RBC Capital cuts Lowe’s stock price target to $285

Published 27/02/2025, 16:28
RBC Capital cuts Lowe’s stock price target to $285

On Thursday, RBC Capital Markets adjusted its outlook for Lowe’s Companies Inc. (NYSE: NYSE:LOW), reducing the home improvement retailer’s price target from $292.00 to $285.00. Despite the adjustment, the firm maintained its Sector Perform rating on the stock. With a current market capitalization of $138.5 billion and trading at $246.60, InvestingPro analysis suggests the stock is currently overvalued relative to its Fair Value.

The revision came after Lowe’s reported its fourth-quarter results and provided guidance that met analysts’ expectations. RBC Capital’s analyst cited weather as a plausible reason for the softer first-quarter guidance, noting that it could lead to a back-loaded earnings per share (EPS) growth in the second half of the year. InvestingPro data reveals that six analysts have recently revised their earnings estimates downward, while the company maintains strong fundamentals with $83.7 billion in revenue over the last twelve months.

Lowe’s first-quarter performance is anticipated to align with the company’s guidance, with RBC Capital maintaining its -2% comparable sales estimate. However, the firm has revised its adjusted EPS forecast downward to $2.91 from the previous estimate of $3.11, reflecting a potential sales deleverage. This adjustment assumes an operating margin of approximately 11.9%, slightly above the company’s guidance of around 11.8%.

Looking ahead to the fiscal years 2025 and 2026, RBC Capital has modified its projections for Lowe’s comparable sales growth to 0.6% and 3.6%, respectively. This is a slight decrease from the prior estimates of 0.1% and 4.5%. Correspondingly, the adjusted EPS forecasts for the same years have been lowered to $12.29 and $13.57, down from the earlier predictions of $12.44 and $13.93.

The new price target of $285 is based on approximately 21 times RBC Capital’s revised 2026 adjusted EPS estimate of $13.57, compared to the current P/E ratio of 20.4x. The analyst concluded by acknowledging the positive skew in risk to reward for Lowe’s stock but also highlighted that any upside is contingent on a turnaround in the category, the timing of which remains uncertain. For deeper insights into Lowe’s valuation and growth prospects, InvestingPro subscribers can access comprehensive analysis including 8 additional ProTips and the detailed Pro Research Report, which transforms complex Wall Street data into actionable intelligence.

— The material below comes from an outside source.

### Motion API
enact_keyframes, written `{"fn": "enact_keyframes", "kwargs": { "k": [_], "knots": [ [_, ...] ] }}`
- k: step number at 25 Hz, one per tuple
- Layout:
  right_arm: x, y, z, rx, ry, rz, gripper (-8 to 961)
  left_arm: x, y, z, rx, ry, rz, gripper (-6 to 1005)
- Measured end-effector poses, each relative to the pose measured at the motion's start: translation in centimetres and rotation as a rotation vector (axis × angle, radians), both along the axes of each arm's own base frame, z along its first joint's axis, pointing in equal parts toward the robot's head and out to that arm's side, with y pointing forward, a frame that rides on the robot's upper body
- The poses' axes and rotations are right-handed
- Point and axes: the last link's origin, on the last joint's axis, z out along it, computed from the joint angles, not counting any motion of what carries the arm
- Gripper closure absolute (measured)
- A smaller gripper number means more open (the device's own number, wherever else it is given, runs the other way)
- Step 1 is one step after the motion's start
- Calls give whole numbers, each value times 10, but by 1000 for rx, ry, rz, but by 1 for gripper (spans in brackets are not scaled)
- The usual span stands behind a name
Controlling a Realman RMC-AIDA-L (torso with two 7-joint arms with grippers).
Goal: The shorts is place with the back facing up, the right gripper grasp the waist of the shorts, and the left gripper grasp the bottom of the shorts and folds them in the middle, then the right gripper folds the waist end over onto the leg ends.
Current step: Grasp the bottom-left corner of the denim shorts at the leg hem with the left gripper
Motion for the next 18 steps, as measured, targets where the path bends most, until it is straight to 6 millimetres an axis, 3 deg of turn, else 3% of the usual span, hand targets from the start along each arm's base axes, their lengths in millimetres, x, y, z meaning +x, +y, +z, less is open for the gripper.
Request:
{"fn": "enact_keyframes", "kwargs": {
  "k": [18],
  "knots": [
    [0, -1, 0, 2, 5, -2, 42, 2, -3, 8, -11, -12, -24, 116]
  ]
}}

In other recent news, Lowe’s Companies Inc. reported a strong fourth-quarter performance, surpassing expectations and providing a solid forecast for fiscal year 2025. Despite this robust performance, Lowe’s guidance for 2025 fell below market expectations, with factors such as reduced benefits from hurricane recovery efforts and a slow start to the year due to weather conditions impacting projections. Analysts from Piper Sandler, Loop Capital, and Mizuho (NYSE:MFG) have adjusted their price targets for Lowe’s, citing various market influences and maintaining Overweight, Buy, and Outperform ratings, respectively.

Lowe’s comparable store sales saw a modest increase of 0.2%, driven by the professional customer segment and online sales, though the DIY segment continues to face challenges. Cowen analysts maintained a Hold rating with a $270 price target, emphasizing the company’s potential growth in the professional contractor segment. KeyBanc also acknowledged Lowe’s strong fourth-quarter results but expressed caution due to broader economic factors that might limit short-term stock appreciation.

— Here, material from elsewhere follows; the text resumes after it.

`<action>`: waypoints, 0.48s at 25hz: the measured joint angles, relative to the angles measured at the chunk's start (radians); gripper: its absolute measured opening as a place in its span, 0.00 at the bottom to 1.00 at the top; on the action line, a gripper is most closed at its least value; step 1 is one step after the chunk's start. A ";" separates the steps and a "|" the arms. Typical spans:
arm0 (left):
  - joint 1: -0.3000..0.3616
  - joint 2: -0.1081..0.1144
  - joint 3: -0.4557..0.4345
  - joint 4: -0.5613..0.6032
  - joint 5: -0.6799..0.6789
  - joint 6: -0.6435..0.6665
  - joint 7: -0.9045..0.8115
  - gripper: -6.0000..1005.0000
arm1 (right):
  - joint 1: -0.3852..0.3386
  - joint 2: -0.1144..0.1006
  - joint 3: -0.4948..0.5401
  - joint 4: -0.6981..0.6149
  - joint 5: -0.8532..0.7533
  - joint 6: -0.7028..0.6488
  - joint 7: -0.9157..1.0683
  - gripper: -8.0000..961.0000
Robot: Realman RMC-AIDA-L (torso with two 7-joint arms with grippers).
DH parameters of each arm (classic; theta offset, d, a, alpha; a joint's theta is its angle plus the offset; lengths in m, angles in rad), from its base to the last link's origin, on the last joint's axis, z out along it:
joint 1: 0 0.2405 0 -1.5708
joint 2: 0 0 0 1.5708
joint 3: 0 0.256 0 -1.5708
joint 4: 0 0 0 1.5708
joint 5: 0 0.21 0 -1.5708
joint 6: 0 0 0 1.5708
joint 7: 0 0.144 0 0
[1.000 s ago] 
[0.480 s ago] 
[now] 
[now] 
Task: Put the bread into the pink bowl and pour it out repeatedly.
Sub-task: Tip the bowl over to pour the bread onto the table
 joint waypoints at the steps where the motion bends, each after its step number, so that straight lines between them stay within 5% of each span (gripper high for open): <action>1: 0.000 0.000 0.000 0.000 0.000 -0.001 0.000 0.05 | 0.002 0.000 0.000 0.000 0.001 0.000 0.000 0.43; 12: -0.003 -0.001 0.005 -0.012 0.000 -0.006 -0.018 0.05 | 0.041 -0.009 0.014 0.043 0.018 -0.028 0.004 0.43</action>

Mizuho noted a decline in first-quarter comparable sales, influenced by colder weather, but anticipates a rebound in the second quarter. Loop Capital adjusted its earnings estimates slightly below consensus, citing potential weather impacts on first-quarter sales. Despite these mixed signals, analysts remain optimistic about Lowe’s long-term growth trajectory, particularly with its strategic investments and initiatives aimed at professional customers.